Introduction

Our core technology, NACE™, is an Intent-based Threat Prevention™ AI platform engineered to detect evasive/ AI attacks malicious attachments and URLs from first principles—eliminating dependence on traditional detection methods such as payload analysis for malware, landing page inspection for phishing, or user behavior analytics for BEC. This first-principles approach makes NACE™ inherently resilient to evasion techniques designed to hide features from exploitation stage..

The AI technologies and techniques in NACE™ perform semantic and thematic analysis to determine the purpose or deeper meaning, i.e. intent, of an email by analyzing text from the body, attachments, and subject of an email. This is achieved using fine-tuned classifiers, similarity analysis, hierarchical topic modeling, phrase-based topic modeling, and a Cross Encoder-based semantic re-ranker to derive the email’s intent. Deep contextual reasoning between the derived intent, along with the auxiliary information from Call to Action URLs,  deep file parsing results of attachments and SMTP headers in cognitive engine are then used to determine if the attachment or URLs are malicious or benign or the conversation of an email is a BEC scam. 

Use Cases

There are many use cases in detection and remediation that can be solved by establishing contextual relationships across emails.
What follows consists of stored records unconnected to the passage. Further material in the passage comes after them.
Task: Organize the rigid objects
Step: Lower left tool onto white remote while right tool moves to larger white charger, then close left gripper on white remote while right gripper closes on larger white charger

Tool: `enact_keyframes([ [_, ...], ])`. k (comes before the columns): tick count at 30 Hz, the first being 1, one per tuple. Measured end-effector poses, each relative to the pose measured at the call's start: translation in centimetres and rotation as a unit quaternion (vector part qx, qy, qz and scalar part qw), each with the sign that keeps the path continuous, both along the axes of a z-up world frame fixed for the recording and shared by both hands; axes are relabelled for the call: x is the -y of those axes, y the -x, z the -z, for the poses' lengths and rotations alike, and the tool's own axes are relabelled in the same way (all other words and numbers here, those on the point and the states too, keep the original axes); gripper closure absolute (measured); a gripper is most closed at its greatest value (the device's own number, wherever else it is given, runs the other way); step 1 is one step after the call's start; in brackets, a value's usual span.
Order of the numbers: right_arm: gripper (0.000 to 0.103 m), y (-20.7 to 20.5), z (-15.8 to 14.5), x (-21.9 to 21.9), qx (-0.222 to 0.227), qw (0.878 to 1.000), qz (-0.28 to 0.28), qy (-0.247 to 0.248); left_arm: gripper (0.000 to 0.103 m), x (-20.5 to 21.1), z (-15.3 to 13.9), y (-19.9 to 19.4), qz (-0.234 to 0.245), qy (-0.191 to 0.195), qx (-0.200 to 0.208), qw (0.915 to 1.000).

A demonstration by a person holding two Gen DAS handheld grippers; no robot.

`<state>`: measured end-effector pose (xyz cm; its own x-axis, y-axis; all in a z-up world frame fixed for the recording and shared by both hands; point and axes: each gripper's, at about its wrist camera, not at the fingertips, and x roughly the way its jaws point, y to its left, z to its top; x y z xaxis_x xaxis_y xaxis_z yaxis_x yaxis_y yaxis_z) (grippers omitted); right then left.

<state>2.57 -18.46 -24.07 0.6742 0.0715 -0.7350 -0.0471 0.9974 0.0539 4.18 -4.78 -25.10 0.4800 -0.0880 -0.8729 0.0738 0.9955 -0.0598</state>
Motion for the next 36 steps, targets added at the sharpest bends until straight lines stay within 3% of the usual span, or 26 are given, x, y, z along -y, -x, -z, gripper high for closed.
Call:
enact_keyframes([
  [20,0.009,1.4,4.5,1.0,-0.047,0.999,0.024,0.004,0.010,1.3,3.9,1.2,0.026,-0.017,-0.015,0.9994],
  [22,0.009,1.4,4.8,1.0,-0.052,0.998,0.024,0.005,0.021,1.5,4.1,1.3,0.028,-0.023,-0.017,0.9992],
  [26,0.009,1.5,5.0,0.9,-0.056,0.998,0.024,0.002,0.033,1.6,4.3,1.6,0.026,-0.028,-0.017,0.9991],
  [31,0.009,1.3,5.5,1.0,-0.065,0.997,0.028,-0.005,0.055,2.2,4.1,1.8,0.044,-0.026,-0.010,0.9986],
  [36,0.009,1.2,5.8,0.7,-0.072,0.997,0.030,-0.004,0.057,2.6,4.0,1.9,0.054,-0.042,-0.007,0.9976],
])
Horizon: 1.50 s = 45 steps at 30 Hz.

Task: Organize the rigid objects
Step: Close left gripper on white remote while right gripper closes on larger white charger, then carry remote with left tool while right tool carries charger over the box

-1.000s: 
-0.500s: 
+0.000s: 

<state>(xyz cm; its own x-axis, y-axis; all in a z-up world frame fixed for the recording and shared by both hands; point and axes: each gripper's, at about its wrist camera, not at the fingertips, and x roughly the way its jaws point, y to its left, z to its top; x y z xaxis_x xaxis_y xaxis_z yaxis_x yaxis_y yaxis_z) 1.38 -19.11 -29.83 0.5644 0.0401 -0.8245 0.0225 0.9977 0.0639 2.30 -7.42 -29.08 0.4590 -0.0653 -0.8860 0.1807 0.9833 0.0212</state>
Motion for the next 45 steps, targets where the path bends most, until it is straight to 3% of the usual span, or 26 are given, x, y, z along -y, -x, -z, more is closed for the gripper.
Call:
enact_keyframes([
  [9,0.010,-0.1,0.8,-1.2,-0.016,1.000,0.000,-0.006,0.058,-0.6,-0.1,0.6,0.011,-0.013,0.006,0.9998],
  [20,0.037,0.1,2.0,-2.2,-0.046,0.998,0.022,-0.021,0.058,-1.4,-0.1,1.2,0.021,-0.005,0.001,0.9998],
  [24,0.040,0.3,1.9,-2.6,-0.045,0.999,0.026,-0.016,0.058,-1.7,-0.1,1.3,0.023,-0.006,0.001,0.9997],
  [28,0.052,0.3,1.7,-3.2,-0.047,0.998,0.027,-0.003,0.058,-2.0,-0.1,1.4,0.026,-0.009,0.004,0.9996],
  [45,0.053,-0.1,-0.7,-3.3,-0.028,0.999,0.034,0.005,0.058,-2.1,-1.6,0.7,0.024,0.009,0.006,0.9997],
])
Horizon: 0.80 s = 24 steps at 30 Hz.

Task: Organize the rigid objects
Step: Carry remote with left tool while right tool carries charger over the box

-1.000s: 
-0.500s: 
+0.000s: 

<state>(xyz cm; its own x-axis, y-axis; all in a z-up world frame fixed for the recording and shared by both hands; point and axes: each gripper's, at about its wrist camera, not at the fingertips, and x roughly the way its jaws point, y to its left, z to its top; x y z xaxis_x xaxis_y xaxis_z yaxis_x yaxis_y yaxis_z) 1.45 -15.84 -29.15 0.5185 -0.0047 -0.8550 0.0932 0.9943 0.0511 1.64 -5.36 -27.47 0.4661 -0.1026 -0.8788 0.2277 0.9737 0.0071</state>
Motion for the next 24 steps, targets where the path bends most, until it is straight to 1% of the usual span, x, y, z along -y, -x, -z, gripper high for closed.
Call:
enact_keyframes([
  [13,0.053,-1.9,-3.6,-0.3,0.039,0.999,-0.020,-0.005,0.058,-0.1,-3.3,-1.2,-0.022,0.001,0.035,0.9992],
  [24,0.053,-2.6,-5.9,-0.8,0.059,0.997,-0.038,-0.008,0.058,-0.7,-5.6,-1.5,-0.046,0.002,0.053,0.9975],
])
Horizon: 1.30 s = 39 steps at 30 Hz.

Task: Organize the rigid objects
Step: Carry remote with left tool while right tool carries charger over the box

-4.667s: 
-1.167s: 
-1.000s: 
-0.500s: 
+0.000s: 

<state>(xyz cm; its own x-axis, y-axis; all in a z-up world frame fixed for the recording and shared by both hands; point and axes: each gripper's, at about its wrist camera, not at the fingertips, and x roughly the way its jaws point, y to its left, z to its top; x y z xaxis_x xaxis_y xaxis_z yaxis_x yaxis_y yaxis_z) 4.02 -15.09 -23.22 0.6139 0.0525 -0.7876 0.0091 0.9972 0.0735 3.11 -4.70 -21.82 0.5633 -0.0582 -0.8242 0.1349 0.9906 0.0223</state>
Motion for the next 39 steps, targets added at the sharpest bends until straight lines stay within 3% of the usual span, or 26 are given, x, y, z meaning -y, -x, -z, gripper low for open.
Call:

Below are some of the examples

1. Campaign Detection: In coordinated email campaigns, malicious messages—such as phishing attempts, business email compromise (BEC) communications, or those containing weaponized attachments—are typically disseminated to multiple recipients within a short temporal window. The integration of contextual reasoning of intent derived from body, subject with features derived from SMTP headers, attachments, and call-to-action URLs, when analyzed through a time-series framework, provides a robust signal for identifying such orchestrated malicious activity.
   
2. Remediation in case of Account Compromise: When an account is compromised, threat actors may leverage it to send phishing, BEC, or scam emails across inbound, outbound, and lateral (east–west) traffic. Effective containment requires disabling the compromised account, enumerating all mail recipients (including distribution lists and forwarded copies), and taking remedial actions based on the intent of each malicious email. For example, if the email’s intent is to request credentials, the system verifies whether recipients performed sensitive actions such as password entry or MFA attempts. An exposure map is then generated to prioritize affected users and systems for remediation. This process relies on understanding the intent behind the malicious verdict of each email and applying contextual reasoning to determine the appropriate remediation. For instance, if a BEC email intended to request a money transfer is sent from the compromised account, remediation would focus only on cleaning the compromised accounts.  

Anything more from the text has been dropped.